“The following comments reflect the balance of opinion we have received so far”

Do we believe this? I don’t.

This page entitled “Should ‘anti-Islam’ cartoons have been published?” is an edited roundup of opinions sent in by readers of the BBC website. This is the style that the BBC used to have for all its Have Your Say pages until the organisation rather creditably changed to a lightly moderated forum style last year, in which posts can either be read in the order of most to least recent, or, crucially, in the order of most to least recommended.
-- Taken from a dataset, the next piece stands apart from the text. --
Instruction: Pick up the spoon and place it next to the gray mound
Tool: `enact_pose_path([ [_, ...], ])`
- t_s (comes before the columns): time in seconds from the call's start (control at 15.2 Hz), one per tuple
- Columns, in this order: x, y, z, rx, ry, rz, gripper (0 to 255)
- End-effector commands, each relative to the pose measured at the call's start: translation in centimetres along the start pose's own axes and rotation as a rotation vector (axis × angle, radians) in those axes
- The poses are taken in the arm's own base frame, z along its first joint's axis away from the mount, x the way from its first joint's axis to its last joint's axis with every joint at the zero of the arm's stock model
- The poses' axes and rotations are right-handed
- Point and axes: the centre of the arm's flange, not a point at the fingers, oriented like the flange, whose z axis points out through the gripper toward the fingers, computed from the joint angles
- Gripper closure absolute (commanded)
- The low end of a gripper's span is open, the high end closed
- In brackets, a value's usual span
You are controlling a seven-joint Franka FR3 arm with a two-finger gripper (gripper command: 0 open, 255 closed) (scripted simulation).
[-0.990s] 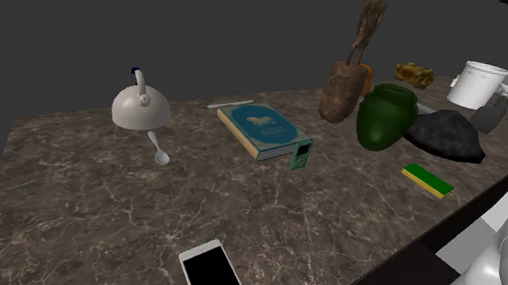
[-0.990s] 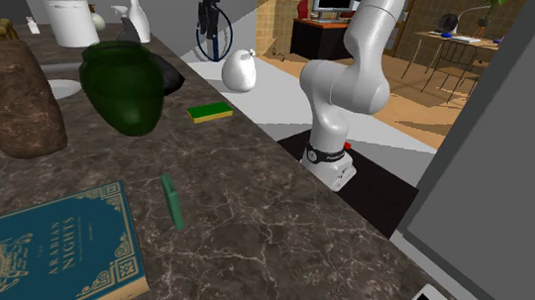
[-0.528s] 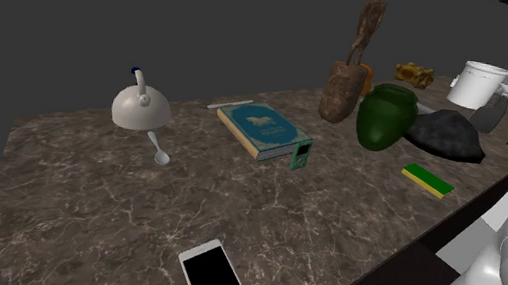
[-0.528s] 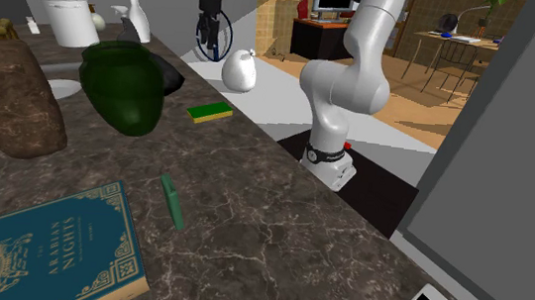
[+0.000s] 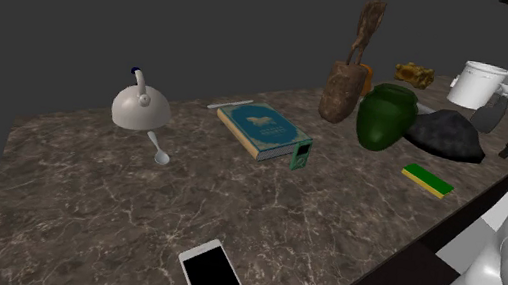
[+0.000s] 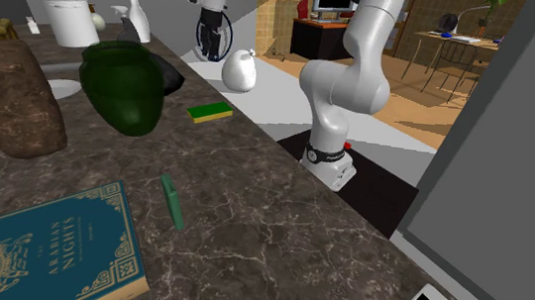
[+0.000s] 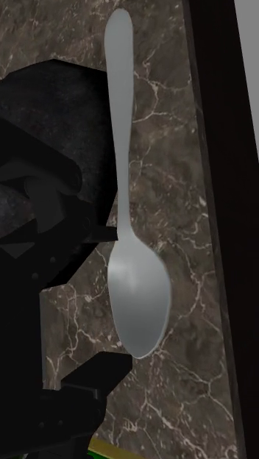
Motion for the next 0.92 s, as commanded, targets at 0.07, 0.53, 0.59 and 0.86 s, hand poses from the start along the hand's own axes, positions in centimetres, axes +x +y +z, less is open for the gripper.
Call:
enact_pose_path([
  [0.07,-0.2,0.1,1.6,0.0,0.0,0.0,255],
  [0.53,-0.8,-0.1,5.3,0.0,0.0,0.0,255],
  [0.59,-0.9,-0.1,5.8,0.0,0.0,0.0,255],
  [0.86,-1.2,-0.2,7.9,0.0,0.0,0.0,255],
])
So why is this page not an open forum? Well, it says “We are running this style of debate due to technical problems. We apologise to all our readers and contributors and will return to normal service as soon as possible.” The Pedant-General, he of Infinitives Unsplit, emailed me to say, “you must post something about this.” As it happens I had taken a hurried look at the page myself earlier and I confess that like the Pedant-General, I had thought cynical thoughts. But almost certainly it is true; there is immense public interest in this issue and so one would expect many people to be attempting to use the board, which might well cause technical problems.
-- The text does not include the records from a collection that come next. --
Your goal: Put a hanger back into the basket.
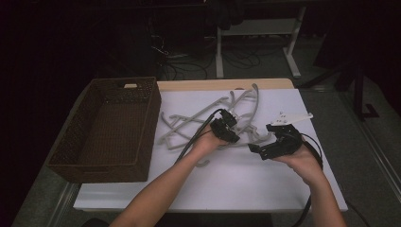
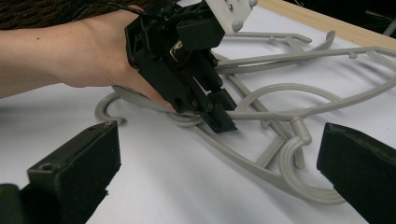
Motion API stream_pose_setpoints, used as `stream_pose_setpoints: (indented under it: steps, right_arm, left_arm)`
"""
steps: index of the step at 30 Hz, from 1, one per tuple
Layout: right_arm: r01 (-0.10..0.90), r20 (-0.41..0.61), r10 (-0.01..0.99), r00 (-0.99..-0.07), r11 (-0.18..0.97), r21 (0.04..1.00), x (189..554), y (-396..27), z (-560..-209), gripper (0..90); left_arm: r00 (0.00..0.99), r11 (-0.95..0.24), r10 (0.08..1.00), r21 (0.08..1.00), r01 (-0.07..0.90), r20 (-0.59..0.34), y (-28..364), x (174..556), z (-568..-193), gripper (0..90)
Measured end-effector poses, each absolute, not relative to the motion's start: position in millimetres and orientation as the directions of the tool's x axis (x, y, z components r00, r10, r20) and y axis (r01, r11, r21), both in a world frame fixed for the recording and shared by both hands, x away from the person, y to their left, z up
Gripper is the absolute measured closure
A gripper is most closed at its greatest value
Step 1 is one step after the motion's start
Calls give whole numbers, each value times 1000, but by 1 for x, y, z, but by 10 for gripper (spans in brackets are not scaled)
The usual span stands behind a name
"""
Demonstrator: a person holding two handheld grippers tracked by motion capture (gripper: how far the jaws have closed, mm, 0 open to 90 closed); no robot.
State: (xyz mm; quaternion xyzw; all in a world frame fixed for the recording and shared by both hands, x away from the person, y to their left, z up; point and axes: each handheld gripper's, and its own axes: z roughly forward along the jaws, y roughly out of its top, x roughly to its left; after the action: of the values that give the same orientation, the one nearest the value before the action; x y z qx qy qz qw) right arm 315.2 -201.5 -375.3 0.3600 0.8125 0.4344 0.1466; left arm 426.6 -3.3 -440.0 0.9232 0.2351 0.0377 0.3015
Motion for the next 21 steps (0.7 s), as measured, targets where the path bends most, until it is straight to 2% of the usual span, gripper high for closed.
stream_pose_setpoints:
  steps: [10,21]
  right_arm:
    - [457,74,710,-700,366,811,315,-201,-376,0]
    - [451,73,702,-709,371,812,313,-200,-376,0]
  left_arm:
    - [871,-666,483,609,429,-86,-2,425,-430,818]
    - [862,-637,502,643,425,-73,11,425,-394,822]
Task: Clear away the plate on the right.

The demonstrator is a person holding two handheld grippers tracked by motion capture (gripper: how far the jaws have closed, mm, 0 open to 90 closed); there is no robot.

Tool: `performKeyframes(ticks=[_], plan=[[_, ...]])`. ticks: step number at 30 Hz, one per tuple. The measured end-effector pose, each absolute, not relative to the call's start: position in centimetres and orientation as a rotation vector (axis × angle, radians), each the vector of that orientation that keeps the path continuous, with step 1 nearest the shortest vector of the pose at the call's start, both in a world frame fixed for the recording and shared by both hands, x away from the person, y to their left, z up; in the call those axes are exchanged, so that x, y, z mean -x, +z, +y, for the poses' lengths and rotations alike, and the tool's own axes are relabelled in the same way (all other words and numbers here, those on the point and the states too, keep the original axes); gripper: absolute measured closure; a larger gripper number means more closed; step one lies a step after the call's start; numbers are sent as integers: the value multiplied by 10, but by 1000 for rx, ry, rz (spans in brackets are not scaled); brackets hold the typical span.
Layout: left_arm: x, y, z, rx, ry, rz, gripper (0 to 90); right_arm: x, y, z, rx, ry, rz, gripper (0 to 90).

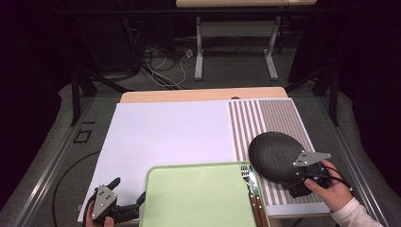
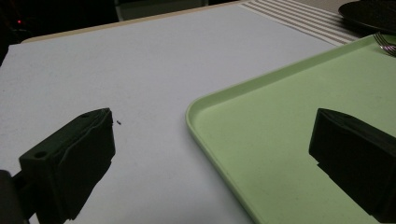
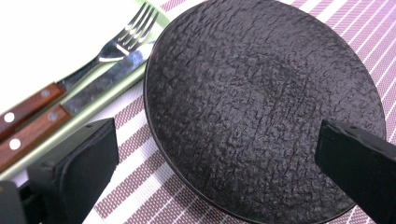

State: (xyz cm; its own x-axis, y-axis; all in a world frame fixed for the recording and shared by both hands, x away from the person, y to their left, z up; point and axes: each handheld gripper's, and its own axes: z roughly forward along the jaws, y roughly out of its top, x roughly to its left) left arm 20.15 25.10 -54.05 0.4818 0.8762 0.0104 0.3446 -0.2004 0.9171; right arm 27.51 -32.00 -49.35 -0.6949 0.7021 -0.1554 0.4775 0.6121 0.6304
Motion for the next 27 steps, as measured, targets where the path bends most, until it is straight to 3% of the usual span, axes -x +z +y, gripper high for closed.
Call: performKeyframes(ticks=[27], plan=[[-202, -541, 250, -1768, 687, 1034, 5, -276, -505, -319, -729, 608, 2505, 0]])
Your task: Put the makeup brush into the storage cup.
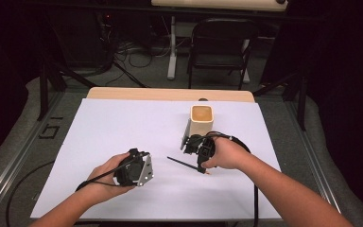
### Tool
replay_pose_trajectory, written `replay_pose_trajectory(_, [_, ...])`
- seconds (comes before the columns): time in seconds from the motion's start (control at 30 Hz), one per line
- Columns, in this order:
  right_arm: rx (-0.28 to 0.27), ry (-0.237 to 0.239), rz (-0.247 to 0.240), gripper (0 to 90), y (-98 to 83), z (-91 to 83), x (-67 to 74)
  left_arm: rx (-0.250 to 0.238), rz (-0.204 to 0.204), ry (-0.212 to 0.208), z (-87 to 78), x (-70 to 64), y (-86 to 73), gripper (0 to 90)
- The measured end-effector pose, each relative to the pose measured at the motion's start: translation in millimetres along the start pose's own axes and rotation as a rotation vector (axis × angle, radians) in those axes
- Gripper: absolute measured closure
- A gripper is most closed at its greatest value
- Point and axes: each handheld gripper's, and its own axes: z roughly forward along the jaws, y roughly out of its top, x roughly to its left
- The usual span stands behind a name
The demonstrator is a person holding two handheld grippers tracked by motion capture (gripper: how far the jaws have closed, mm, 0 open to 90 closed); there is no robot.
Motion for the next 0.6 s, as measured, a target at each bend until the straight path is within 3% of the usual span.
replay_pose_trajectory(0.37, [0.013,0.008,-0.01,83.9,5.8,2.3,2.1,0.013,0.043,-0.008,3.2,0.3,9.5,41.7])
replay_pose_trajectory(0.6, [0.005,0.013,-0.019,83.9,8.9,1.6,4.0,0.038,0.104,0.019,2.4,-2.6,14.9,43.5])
So while I’ll accept the BBC’s explanation that there were technical troubles I am frankly sceptical when it says it “reflects the balance of opinion we have received so far.” It sure didn’t look like that on the open forum – which seems to be open again now.

As the Pedant-General says,

In the “recommended” section, not one of the first five PAGES of comments was anything other than wholly supportive of need to publish. The vast majority of the supportive comments were coherent and rational, where the vast majority of the Muslim complainants demonstrated that they had no concept of free speech. Many were of the form “Free speech does not mean freedom to offend or insult”. To which the answer is “Yes it is. That is exactly what it is”.
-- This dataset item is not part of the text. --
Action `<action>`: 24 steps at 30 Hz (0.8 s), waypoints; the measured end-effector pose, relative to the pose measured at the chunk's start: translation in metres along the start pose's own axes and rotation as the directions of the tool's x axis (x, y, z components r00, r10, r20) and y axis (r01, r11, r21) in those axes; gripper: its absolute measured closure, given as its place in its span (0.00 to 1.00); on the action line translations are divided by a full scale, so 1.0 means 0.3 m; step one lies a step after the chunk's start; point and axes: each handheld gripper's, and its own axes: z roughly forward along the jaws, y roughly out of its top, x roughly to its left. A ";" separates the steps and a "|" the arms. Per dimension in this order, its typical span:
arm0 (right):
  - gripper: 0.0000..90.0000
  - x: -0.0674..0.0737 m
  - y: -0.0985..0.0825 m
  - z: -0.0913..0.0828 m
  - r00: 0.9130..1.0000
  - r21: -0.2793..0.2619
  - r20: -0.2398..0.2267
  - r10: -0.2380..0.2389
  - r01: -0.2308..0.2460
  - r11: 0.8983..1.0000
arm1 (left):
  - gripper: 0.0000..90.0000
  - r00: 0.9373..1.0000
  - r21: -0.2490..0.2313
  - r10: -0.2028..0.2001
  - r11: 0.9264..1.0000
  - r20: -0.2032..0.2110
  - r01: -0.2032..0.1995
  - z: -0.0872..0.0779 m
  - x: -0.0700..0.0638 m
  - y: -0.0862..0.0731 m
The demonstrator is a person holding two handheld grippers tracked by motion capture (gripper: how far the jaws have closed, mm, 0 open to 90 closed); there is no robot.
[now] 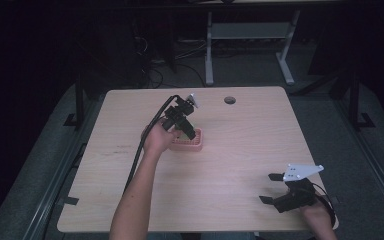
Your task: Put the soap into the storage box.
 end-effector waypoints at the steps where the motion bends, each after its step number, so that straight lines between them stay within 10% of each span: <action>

The current top comment has 1121 recommendations. For most of these debates the top comment has about a hundred.

In this post the Pedant-General points out that the Have Your Say homepage (NB: link will change) currently takes you to the edited roundup, not the open forum. I just checked. As of 6.21pm, he’s right. On the BBC news front page, too, the link that says, “Heated Debate – readers from Europe and the middle east react…”) again takes you to the edited roundup.

You can get to the forum if you go to the Have Your Say homepage then go via the quotes in the grey box on the top left – but there’s no indication to users who don’t already know that those quotes will take you to a forum. You know what I think? I think that the technical problems were real, but they came in very handy for the BBC. They’d rather unsophisticated, non-regular readers went to the edited discussion rather than the free-for-all.

The Pedant-General has more here (“Where is OUR spine, damnit?”) In this post he talks about the failure to report the context of the original publication. It has not been well reported – arguably it should reappear in pretty much every report – but to be fair it is mentioned in this Q & A.

Pity. The BBC showed half a spine in showing the cartoons on TV, albeit with a ridiculous dramatic reconstruction of an artist drawing them. (What was this, Crimewatch?) Half a spine is more than the British press showed.

On form again …

Stephen Pollard takes issue with a Michael Buchanan piece – which has since been stealth-edited.

As for the idea that, All the Danes can do now is hope the repeated apologies for the offence caused, by both the government and the newspaper, will end this unseemly row, has a sentence more indicative of the BBC world view ever been written? Take a running jump, Mr Buchanan. So much for the BBC as a stout defender of free speech.

There one minute, gone the next.

A reader writes:

Just wanted to point out how quickly the story of the storming of the EU offices was taken down from the Beeb’s Middle East section on the News website. It was first merely squeezed into the other stories list and then in the blink of an eye removed from the page altogether. In contrast, a story such as ‘One killed in Israeli air strike’ was first entered as a headline with a picture and was then left on the page in the ‘More from Middle East’ list for several days if not a week. The tactics and strategies of the BBC’s news website’s editors are truly fascinating and they have perfected the art of getting their readers to focus only on the stories they want them to. Thought it was worth pointing out.

It is.

The BBC seem happy to repeat false stories about the Danish cartoons,

but they are chary of showing even a picture of the cartoons in a newspaper.

At Harry’s Place a commenter notes that BBC television news

showed the cover and inside pages of France Soir newspaper (where various cartoons of Mohammed are reproduced) but did so in a ludicrous, semi-blacked out style thereby preventing viewers seeing what the fuss is about. Treating satirical cartoons as if they were pornography is disgraceful. The BBC (rightly) wouldn’t hesitate to show clips from Jerry Springer: the Opera – indeed they broadcast the whole thing. Tonight BBC News demonstrated cowardly, one-eyed pandering to an aggressive lobby group.

Of Sidebars and Bullshit

Mike Jericho has put together a valuable post on the subject (he was a little upset some of his efforts had been overlooked, but I am rectifying that somewhat now. It points out the value of pointing out matters in the comments section). For every article on the BBC website that reveals some hard information, there will be several soft-wad padding articles, usually with a strong politically correct dimension, linked to it. Mike’s post is an examination of that padding concerning Islam and Christianity.